Whatever it is that makes us so prone to impulsive decisions when sitting behind a keyboard, whether it’s our fault or not, we should at least agree that we might be taking things a little too far. As the comedian Louis C.K. once observed “When I’m in my car, I have a different set of values. I am the worst person I can be.” Commenting on the oddly overwhelming degree to which people seem to succumb to road rage, losing all sense of the humanity of other drivers when behind the wheel of a car, Louis raises a point that seems applicable to social media as well. Keeping this in mind, it would seem a worthy consideration going into the new year to try our best to remember the human on the other side of the screen before we hit return.
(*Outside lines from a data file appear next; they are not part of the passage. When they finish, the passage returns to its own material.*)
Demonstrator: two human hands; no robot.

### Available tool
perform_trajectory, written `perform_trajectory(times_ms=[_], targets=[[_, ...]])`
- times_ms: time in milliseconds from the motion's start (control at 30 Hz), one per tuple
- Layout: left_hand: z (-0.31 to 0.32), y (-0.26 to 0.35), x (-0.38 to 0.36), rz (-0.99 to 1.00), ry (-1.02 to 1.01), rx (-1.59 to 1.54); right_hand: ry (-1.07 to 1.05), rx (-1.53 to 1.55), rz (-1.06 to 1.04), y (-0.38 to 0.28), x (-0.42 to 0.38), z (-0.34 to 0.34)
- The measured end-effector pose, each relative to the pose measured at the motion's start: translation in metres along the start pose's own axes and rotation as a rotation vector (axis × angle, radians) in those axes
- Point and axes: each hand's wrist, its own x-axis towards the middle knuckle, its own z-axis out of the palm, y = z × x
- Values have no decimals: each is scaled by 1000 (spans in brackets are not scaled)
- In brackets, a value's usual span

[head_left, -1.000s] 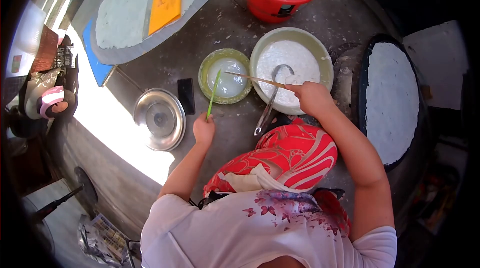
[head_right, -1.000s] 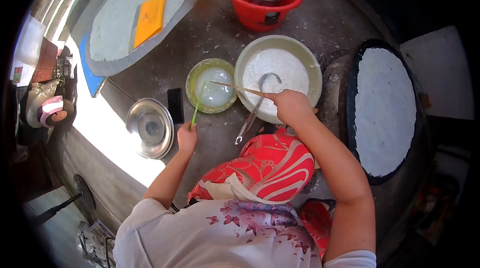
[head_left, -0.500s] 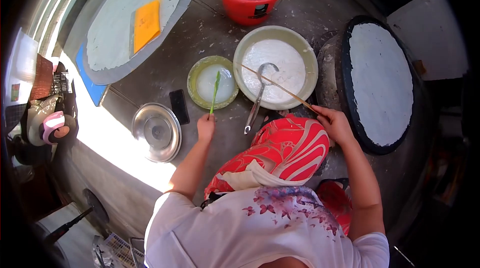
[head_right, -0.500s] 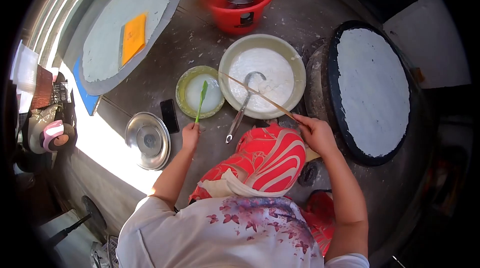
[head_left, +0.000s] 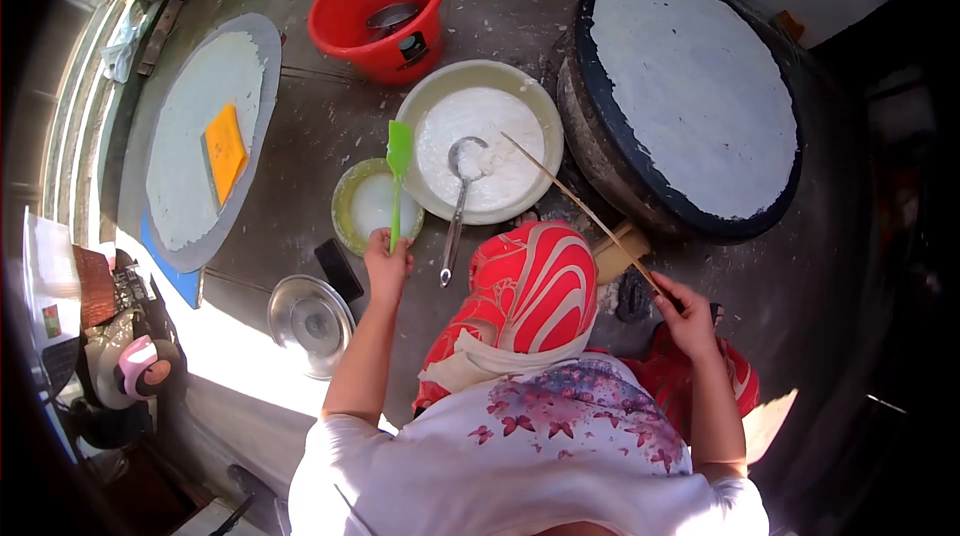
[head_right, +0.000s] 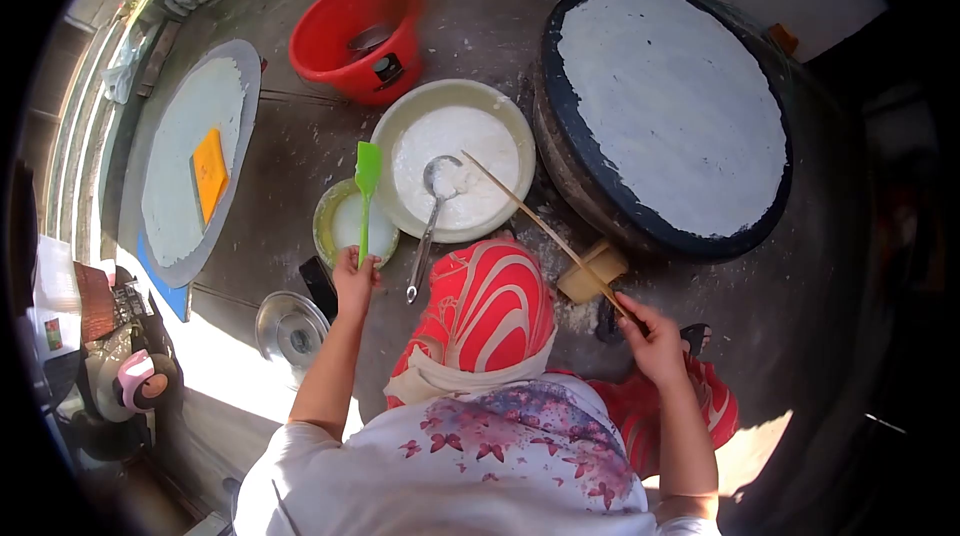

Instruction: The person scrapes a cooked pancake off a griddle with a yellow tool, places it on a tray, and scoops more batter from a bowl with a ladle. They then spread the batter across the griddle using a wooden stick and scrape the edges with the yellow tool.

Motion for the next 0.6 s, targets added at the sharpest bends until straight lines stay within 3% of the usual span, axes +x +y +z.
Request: perform_trajectory(times_ms=[67, 133, 200, 300, 367, 500, 600], targets=[[22, 28, 19, 402, 8, 636, 42, -13, -23, 1, -2, -5], [53, 66, 35, 733, 39, 829, 80, -32, -44, 2, 0, -11], [89, 109, 50, 636, -41, 1069, 143, -50, -101, 1, 4, -13], [137, 135, 84, 718, -50, 1257, 186, 11, -106, 0, 8, -15], [166, 137, 106, 915, -71, 1342, 220, 97, -103, -4, 9, -12], [219, 155, 117, 943, -180, 1478, 256, 251, -103, -5, 10, -14], [243, 165, 129, 994, -124, 1579, 266, 241, -98, -10, 13, -16]])
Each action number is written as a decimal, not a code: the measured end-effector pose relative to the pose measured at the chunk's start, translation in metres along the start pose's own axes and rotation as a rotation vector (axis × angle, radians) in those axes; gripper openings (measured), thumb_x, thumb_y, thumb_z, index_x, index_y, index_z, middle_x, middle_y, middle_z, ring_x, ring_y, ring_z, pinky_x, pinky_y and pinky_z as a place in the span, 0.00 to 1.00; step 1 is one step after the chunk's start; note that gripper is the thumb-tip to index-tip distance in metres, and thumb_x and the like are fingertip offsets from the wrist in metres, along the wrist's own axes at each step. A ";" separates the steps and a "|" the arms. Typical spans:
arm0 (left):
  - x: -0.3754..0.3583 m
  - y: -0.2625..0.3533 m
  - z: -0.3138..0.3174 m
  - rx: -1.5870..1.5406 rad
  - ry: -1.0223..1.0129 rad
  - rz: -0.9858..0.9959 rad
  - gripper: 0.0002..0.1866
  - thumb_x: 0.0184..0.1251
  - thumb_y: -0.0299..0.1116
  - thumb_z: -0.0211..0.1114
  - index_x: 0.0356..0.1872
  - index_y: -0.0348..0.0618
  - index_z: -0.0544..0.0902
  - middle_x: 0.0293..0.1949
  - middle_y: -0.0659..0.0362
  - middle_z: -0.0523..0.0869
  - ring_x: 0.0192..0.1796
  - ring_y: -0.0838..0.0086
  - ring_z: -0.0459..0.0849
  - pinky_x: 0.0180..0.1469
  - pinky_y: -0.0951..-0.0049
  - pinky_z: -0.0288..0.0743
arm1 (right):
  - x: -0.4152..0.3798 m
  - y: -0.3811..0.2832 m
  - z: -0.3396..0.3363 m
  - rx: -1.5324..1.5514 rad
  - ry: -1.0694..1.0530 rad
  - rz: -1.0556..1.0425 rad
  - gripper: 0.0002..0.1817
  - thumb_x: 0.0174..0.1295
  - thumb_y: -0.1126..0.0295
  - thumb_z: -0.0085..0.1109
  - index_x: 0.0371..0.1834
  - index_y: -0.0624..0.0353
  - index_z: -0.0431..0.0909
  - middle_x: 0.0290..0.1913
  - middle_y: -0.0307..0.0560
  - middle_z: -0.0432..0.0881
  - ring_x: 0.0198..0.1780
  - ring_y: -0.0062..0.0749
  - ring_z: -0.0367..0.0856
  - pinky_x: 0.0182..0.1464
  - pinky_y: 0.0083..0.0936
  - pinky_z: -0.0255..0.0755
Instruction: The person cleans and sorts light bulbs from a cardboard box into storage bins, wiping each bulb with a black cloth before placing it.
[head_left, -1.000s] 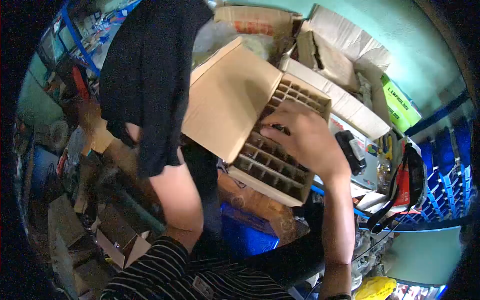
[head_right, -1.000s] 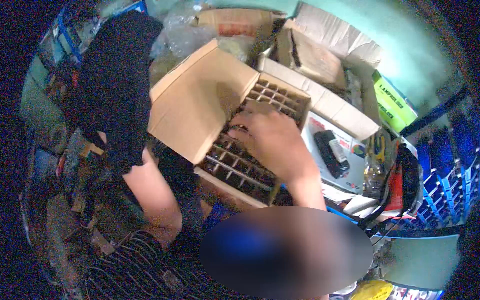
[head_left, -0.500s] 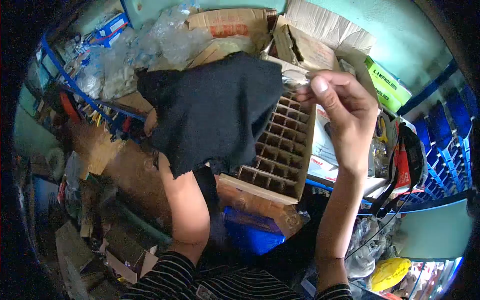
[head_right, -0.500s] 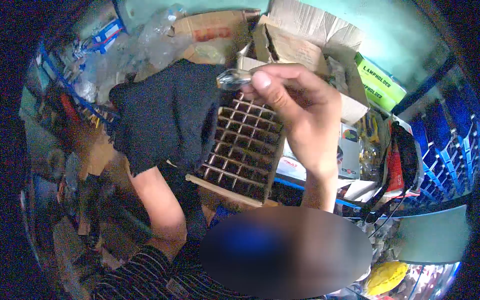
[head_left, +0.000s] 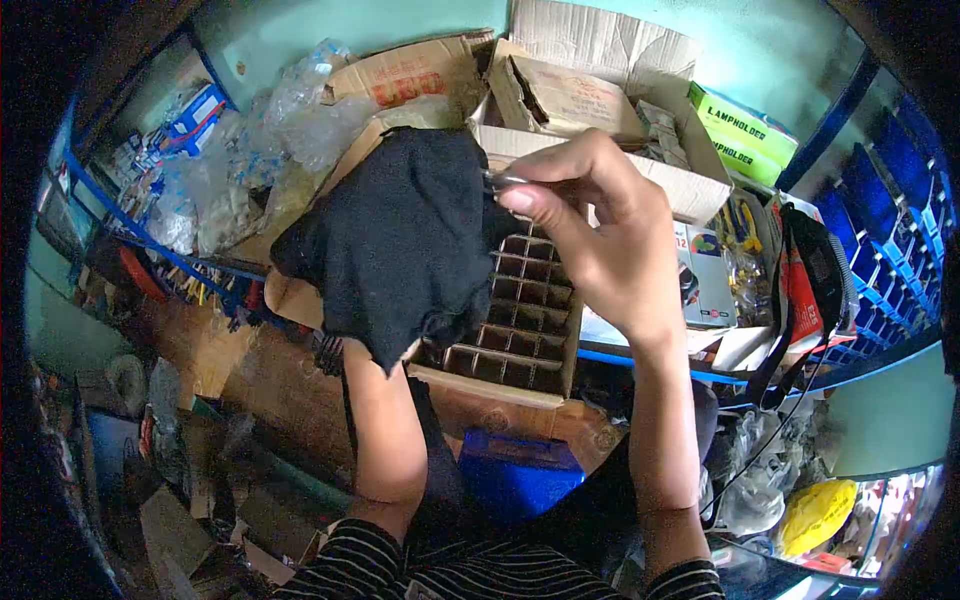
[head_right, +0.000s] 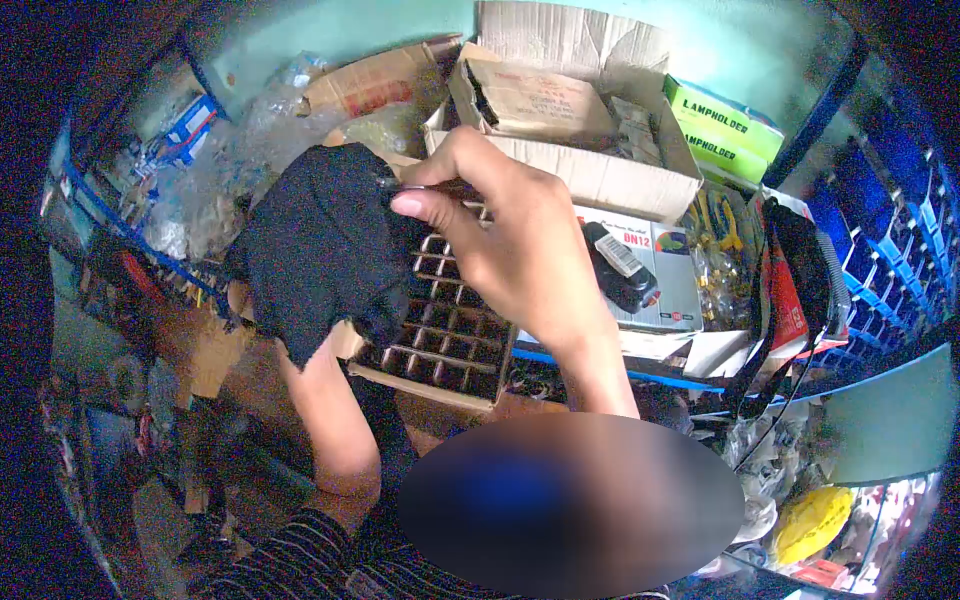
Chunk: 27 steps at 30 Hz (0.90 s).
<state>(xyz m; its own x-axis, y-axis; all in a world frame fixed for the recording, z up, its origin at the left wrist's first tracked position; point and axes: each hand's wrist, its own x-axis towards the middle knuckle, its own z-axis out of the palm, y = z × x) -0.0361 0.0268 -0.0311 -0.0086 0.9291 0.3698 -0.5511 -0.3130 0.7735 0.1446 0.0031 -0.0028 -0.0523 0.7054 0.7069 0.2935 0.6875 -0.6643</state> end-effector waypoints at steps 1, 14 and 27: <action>-0.001 0.001 0.002 -0.008 0.002 -0.001 0.11 0.77 0.37 0.57 0.49 0.43 0.80 0.39 0.60 0.83 0.38 0.73 0.80 0.42 0.74 0.75 | 0.000 0.003 0.000 0.038 0.029 -0.029 0.09 0.60 0.74 0.70 0.37 0.63 0.79 0.35 0.47 0.86 0.39 0.30 0.85 0.45 0.25 0.77; 0.002 -0.001 0.023 -0.098 -0.051 -0.025 0.10 0.77 0.37 0.57 0.48 0.43 0.80 0.37 0.61 0.83 0.36 0.75 0.80 0.39 0.75 0.75 | 0.001 0.000 0.001 0.574 0.094 0.181 0.09 0.68 0.71 0.65 0.42 0.64 0.76 0.37 0.46 0.86 0.38 0.24 0.84 0.44 0.21 0.79; -0.008 0.007 0.031 -0.059 0.050 -0.090 0.10 0.79 0.41 0.55 0.49 0.49 0.78 0.39 0.63 0.81 0.36 0.78 0.79 0.35 0.79 0.73 | -0.005 -0.014 0.003 0.057 0.222 -0.022 0.10 0.67 0.70 0.67 0.46 0.63 0.79 0.30 0.34 0.79 0.30 0.12 0.73 0.32 0.12 0.66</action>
A recent USC study found that “when political beliefs are challenged, a person’s brain becomes active in areas that govern personal identity and emotional responses to threats”, so let’s try to be more self-aware of our emotional reactions whenever someone bursts the unique bubble we all create for ourselves in the safe spaces of our own news feeds. Regardless of whether you want to say 'black lives matter' or 'blue lives matter', whether you want to ‘make America great again’ or you were ‘with her’, we should all be a little more mature and ought to lower our pitchforks just enough to let each other get a word in edgewise - we just might learn something a a result. Whatever ‘side’ we like to think we’re on, we could all use a little bit of compassion and goodwill heading into a year with so much uncertainty ahead.